# [Task to carry out]
As the answer, set down the lines below from the one containing "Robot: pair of" through the one containing "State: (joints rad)", exactly and inclusively, and no others.

# [Data section]

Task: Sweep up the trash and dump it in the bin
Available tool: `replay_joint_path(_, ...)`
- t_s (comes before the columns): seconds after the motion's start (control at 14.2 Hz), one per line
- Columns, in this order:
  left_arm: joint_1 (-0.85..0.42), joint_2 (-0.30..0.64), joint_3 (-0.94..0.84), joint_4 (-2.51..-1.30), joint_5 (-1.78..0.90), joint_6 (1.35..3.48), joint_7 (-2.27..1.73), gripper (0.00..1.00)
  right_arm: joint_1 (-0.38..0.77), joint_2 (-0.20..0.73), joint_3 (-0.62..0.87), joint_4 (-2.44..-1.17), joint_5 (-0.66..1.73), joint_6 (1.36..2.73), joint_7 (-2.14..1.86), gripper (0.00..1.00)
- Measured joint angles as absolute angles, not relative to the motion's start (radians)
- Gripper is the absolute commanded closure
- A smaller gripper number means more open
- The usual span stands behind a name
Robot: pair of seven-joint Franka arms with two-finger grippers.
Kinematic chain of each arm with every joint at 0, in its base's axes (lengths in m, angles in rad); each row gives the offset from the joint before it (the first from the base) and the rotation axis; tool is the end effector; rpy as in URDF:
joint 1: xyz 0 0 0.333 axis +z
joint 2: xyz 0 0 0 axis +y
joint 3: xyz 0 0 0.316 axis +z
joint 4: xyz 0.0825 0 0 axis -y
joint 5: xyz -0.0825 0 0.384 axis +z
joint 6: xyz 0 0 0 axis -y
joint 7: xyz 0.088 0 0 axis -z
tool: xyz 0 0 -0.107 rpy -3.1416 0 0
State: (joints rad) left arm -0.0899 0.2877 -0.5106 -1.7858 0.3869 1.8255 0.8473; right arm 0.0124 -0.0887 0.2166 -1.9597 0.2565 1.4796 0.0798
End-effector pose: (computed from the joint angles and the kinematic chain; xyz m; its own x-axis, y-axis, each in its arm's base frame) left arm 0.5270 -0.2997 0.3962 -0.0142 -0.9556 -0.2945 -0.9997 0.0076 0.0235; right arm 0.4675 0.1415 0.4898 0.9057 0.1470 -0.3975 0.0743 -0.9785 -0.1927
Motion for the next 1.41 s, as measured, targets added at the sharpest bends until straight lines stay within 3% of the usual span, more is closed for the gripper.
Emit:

# [Task answer]
Robot: pair of seven-joint Franka arms with two-finger grippers.
Kinematic chain of each arm with every joint at 0, in its base's axes (lengths in m, angles in rad); each row gives the offset from the joint before it (the first from the base) and the rotation axis; tool is the end effector; rpy as in URDF:
joint 1: xyz 0 0 0.333 axis +z
joint 2: xyz 0 0 0 axis +y
joint 3: xyz 0 0 0.316 axis +z
joint 4: xyz 0.0825 0 0 axis -y
joint 5: xyz -0.0825 0 0.384 axis +z
joint 6: xyz 0 0 0 axis -y
joint 7: xyz 0.088 0 0 axis -z
tool: xyz 0 0 -0.107 rpy -3.1416 0 0
State: (joints rad) left arm -0.0899 0.2877 -0.5106 -1.7858 0.3869 1.8255 0.8473; right arm 0.0124 -0.0887 0.2166 -1.9597 0.2565 1.4796 0.0798

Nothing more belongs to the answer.